What to produce
Please count how many lines below contain the word "provide" and reply with only that number.

Input material
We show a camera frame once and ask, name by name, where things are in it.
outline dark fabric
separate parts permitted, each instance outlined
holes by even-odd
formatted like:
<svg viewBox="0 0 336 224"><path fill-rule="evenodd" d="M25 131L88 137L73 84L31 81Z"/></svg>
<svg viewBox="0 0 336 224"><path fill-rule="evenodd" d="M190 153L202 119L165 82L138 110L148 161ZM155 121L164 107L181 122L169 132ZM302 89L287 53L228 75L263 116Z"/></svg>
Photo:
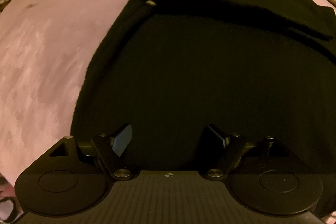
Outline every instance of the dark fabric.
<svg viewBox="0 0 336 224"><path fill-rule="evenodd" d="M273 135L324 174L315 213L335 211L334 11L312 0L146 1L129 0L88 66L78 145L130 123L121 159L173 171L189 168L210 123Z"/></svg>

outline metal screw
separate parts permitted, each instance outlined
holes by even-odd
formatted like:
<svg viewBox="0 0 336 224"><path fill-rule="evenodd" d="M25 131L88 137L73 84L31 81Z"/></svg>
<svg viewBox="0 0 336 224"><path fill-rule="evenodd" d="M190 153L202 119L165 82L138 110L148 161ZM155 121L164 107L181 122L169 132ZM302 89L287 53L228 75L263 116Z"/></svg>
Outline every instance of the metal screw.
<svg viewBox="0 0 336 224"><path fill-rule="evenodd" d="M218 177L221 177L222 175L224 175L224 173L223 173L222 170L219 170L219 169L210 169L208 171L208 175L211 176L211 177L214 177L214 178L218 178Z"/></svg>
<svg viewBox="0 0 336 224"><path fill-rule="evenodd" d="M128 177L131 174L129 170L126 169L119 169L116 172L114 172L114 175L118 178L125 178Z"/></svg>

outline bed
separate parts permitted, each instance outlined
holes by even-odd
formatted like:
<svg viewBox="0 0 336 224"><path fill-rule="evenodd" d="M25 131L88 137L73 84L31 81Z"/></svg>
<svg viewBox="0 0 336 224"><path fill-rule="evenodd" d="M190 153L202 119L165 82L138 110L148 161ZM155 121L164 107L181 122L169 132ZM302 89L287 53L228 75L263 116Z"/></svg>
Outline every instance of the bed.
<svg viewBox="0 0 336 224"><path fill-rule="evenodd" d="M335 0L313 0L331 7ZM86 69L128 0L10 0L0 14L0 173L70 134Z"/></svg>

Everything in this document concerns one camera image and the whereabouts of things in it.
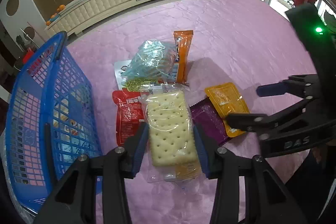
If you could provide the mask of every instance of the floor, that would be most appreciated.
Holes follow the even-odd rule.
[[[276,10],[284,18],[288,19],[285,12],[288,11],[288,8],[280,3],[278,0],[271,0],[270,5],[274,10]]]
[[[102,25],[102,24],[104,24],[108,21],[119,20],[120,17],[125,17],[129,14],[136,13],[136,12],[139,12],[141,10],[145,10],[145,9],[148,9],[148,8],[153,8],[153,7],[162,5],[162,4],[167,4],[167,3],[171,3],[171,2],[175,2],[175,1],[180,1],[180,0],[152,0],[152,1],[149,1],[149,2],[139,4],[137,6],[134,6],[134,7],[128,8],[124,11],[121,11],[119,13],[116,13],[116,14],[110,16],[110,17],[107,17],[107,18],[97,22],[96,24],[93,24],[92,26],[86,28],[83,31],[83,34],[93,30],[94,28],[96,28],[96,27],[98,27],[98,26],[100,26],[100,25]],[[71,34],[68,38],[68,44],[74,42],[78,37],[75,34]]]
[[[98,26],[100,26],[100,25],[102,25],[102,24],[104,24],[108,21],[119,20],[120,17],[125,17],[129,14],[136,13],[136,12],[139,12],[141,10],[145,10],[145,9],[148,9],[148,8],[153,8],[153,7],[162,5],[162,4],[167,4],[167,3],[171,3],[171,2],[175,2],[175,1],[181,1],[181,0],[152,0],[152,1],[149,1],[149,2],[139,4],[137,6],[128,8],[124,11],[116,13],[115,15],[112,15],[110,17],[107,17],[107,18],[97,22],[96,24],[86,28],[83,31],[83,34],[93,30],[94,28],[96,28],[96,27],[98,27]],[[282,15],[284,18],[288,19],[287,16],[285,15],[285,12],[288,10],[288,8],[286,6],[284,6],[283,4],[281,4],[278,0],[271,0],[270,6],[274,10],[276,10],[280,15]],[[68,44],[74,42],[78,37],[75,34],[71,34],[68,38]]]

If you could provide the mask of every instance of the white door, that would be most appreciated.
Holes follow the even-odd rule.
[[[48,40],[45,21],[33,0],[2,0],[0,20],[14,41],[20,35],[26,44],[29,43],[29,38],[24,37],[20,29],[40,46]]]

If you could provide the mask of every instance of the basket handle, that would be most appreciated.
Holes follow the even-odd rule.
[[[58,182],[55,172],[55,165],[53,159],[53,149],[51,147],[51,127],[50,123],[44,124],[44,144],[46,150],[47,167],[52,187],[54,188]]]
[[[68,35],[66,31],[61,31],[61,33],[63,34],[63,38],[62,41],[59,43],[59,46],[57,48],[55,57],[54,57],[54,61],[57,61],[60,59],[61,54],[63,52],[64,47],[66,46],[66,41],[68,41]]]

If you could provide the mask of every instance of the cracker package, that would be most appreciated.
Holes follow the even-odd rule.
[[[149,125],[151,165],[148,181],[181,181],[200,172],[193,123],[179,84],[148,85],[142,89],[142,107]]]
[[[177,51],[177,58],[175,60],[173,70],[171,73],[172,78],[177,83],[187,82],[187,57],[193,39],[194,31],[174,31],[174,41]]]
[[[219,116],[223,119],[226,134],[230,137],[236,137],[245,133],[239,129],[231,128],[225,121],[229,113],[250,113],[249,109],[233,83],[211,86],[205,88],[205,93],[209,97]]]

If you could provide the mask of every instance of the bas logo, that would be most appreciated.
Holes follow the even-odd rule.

Written answer
5